Chatroulette is crazy, is my point. It can be anything, which is its beauty. It is anonymous. You can do any sort of video performance art you want. You can ask the random strangers any question on your mind. You can make confessions. Think about PostSecret. The things people create when given an interesting constraint and the condition of anonymity are pretty cool.
But all anyone wanted to do on Chatroulette was take out their dick, it turned out.
The users were “89% male and 13% perverts,” according to a study done by an analytics startup. Chatroulette was quickly overrun by dudes wanting to masturbate with someone. Predictably, that got old fast, and Chatroulette all but disappeared from culture ten years ago, mere months after it launched. A shooting star.
Until now.
The night the shelter-in-place order came into effect in my city, I thought about Chatroulette for the first time in a decade. Apparently, I wasn’t the only one. It turns out Chatroulette’s usage has tripled with the world in Quarantine (lol why did I capitalize that? I’m gonna leave it) and people hungry for connection.
Ternovskiy, who says he never gave up on Chatroulette, is working with a team to breathe new life into the site. One of the changes is that there are now three different chat options: Random (anything), Filtered (“No adult or sexual content”), and Unfiltered (“18+, no children or minors”).
I talked to Ternovskiy, who grew up in Moscow but currently lives in Switzerland, for a couple hours about Chatroulette and some of his other thoughts about various matters concerning technology and society.
Georgia Perry: Chatroulette is back because of Coronavirus.
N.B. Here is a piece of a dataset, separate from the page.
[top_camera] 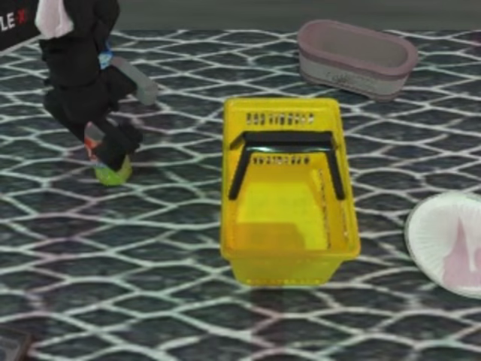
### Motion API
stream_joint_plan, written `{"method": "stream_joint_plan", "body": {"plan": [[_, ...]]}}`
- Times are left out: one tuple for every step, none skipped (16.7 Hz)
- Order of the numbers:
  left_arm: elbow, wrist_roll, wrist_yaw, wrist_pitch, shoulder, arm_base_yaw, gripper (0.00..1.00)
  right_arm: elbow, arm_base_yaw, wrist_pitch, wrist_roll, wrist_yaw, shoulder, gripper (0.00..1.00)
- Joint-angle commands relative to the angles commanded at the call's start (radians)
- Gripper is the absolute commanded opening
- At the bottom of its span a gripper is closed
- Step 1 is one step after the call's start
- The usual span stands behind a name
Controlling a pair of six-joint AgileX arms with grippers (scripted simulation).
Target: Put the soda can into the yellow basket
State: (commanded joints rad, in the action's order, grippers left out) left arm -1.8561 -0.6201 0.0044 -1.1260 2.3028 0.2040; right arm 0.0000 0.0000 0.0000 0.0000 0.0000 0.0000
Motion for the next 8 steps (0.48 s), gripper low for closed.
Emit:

Usage has tripled from this same time last year. How are you feeling? What do you make of Chatroulette’s resurgence?
Andrey Ternovskiy: It was a surprise. I did not expect it. Normally you don’t expect miracles. It’s nice. Not nice, I guess, for people who have to stay at home, but nice for me.
It just goes to show how everything can change overnight.
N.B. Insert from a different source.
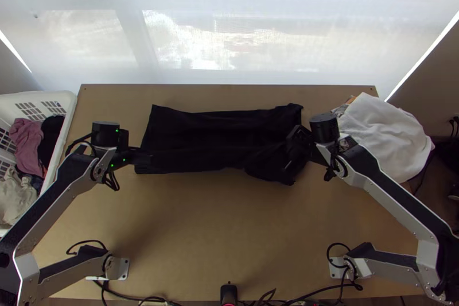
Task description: Fold the t-shirt
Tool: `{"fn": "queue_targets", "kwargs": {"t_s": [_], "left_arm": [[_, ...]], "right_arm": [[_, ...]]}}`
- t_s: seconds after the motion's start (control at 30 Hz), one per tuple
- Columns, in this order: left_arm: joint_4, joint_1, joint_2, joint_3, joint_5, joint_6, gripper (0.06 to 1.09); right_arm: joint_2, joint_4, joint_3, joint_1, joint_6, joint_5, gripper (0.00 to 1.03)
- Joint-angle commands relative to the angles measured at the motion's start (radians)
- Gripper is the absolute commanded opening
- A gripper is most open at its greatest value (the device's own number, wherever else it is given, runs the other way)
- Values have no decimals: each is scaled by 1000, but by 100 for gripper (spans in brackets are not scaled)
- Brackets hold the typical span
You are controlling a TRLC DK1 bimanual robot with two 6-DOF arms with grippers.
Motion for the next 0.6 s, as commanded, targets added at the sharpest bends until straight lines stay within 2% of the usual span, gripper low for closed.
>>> {"fn": "queue_targets", "kwargs": {"t_s": [0.0,0.57], "left_arm": [[25,6,92,101,-6,12,9],[69,45,348,354,-14,50,9]], "right_arm": [[106,34,94,-36,-10,0,3],[333,69,270,-137,-39,-27,3]]}}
I cannot expect that numbers that are obtained because people are forced to stay at home is truly representative. It’s not my achievement. People have to stay at home so every online service is used more. But again, still it’s very positive. It’s inspiring for me, for the users. Regardless of how it came to be, which I think is luck and, again, it’s a borrowed kind of time.
All this gives it a new breath. Society gave it a second chance and I have to do something with it. Not really sure what, but apparently yeah, someone needs it. Unless we use this momentum to do something positive for this project there is no miracle, right?
GP: So what have the past ten years been like for you, running Chatroulette?
AT: It was an amazing blessing. I really appreciate. It’s just a brain training in every aspect. It’s multi-dimensional. In the past I loved to program, I loved to code. And I built Chatroulette. And, by the way, I don’t think I was the absolute best developer out there. My friends were better developers. But I love to work with computer anyhow. Well, actually I don’t know—“love,” but the point is I made it and it went, as you know, apeshit.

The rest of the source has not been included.